• [Exercise aim] Every line containing "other" should be copied out. Go through the entries and find them.

Start of Block

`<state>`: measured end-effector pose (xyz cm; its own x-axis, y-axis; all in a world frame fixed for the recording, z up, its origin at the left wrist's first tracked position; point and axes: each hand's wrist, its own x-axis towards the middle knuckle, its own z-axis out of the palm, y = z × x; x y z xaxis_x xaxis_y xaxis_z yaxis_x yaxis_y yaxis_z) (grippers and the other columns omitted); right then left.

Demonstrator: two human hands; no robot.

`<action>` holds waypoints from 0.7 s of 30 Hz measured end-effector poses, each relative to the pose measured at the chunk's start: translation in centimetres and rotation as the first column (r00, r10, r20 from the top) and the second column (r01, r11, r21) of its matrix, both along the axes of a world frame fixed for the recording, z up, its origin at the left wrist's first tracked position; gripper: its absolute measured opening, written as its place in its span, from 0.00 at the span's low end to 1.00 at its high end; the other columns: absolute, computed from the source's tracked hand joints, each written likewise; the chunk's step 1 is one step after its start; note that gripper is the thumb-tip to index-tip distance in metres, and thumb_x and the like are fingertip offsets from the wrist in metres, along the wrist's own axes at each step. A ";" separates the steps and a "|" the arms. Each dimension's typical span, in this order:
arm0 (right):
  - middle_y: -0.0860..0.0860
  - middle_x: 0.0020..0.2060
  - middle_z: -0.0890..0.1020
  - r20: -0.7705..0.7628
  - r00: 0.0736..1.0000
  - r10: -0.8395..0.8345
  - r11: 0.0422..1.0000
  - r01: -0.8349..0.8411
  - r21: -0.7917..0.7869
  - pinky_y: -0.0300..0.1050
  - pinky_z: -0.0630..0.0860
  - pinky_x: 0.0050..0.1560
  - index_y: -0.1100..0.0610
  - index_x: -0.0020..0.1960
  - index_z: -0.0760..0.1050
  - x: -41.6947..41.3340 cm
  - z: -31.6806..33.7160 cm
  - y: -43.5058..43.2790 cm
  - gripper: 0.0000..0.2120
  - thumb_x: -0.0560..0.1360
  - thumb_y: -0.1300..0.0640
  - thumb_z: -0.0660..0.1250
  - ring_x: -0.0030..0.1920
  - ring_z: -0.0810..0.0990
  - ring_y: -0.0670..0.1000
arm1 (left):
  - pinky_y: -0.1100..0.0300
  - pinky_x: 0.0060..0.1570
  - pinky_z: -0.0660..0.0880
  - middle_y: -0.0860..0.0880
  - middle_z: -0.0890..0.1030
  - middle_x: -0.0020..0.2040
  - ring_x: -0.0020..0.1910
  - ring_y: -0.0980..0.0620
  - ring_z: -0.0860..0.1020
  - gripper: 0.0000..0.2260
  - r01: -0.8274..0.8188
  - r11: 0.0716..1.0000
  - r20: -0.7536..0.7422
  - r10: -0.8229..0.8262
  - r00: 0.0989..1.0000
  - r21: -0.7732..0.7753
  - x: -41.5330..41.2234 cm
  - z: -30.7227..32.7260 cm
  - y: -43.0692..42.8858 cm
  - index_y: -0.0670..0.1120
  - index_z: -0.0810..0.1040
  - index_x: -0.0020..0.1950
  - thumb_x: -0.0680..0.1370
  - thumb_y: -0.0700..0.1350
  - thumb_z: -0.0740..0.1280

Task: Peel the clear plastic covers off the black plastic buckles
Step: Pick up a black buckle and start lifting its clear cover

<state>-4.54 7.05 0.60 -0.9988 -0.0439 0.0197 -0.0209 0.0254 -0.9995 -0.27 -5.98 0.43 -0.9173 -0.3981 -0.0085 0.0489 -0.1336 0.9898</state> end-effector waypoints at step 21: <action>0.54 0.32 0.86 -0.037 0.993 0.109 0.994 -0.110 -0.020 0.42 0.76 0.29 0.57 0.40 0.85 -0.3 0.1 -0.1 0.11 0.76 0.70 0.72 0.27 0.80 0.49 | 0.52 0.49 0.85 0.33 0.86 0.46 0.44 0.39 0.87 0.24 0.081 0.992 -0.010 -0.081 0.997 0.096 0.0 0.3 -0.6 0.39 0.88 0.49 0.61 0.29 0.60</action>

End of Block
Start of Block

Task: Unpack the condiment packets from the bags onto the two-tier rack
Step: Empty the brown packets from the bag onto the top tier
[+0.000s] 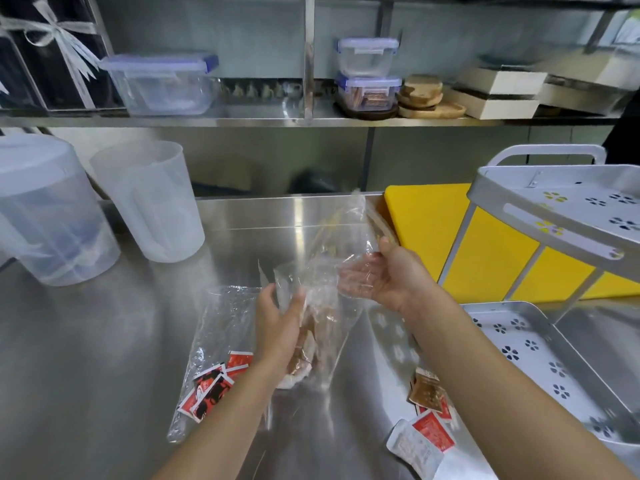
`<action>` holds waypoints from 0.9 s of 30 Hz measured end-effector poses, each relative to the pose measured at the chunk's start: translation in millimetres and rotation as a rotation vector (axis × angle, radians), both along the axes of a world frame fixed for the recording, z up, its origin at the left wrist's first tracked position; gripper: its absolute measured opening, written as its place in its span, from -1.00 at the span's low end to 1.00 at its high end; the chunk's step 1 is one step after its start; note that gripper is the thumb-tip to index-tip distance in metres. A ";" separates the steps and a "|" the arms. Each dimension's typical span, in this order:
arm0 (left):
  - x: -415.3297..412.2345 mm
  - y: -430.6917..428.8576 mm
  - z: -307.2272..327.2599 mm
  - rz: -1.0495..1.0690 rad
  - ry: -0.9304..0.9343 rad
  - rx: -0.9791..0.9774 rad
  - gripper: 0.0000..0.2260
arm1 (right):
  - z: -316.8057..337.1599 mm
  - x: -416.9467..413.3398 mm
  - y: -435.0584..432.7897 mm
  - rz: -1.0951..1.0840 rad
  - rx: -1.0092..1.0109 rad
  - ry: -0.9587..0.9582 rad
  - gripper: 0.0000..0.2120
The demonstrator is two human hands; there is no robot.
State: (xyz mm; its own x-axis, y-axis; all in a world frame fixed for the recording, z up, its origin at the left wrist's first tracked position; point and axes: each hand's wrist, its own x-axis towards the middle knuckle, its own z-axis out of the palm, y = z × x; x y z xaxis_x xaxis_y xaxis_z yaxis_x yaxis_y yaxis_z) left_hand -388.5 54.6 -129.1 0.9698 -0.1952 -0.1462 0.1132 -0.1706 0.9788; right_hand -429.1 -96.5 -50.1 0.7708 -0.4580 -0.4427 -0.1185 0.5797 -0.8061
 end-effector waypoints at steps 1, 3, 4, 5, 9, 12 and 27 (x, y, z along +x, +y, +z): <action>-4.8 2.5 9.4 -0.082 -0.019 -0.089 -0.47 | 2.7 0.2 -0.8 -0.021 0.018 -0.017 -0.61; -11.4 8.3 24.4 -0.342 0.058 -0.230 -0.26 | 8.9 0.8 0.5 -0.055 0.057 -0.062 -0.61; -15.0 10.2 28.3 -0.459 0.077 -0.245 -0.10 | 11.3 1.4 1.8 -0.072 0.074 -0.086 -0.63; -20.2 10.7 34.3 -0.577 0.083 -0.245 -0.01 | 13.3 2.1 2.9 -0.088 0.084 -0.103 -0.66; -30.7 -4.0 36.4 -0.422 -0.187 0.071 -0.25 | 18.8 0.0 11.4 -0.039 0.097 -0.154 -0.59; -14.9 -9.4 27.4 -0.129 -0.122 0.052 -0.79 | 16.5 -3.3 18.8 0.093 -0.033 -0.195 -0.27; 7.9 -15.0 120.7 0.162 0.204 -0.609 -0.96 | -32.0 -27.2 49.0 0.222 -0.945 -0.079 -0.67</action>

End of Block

• [Solution below]
`<state>`: measured end-effector pose (xyz cm; its own x-axis, y-axis; all in a world frame fixed for the recording, z up, its origin at the left wrist's first tracked position; point and axes: each hand's wrist, its own x-axis towards the middle knuckle, its own z-axis out of the palm, y = z × x; x y z xaxis_x xaxis_y xaxis_z yaxis_x yaxis_y yaxis_z) (grippers and the other columns omitted); right then left.
`<action>` holds waypoints from 0.7 s of 30 Hz measured end-effector poses, each relative to the pose measured at the chunk's start: translation in centimetres and rotation as the first column (r00, r10, r20 from the top) and the second column (r01, r11, r21) of its matrix, both along the axes of a world frame fixed for the recording, z up, its origin at the left wrist's first tracked position; gripper: its absolute measured opening, written as its place in its span, from 0.00 at the span's low end to 1.00 at its high end; the other columns: absolute, computed from the source's tracked hand joints, each written likewise; the chunk's step 1 is one step after its start; note that gripper is the thumb-tip to index-tip distance in metres, and thumb_x and the like are fingertip offsets from the wrist in metres, along the wrist's own axes at each step. A ";" separates the steps and a "|" the arms. Each dimension's typical span, in this order:

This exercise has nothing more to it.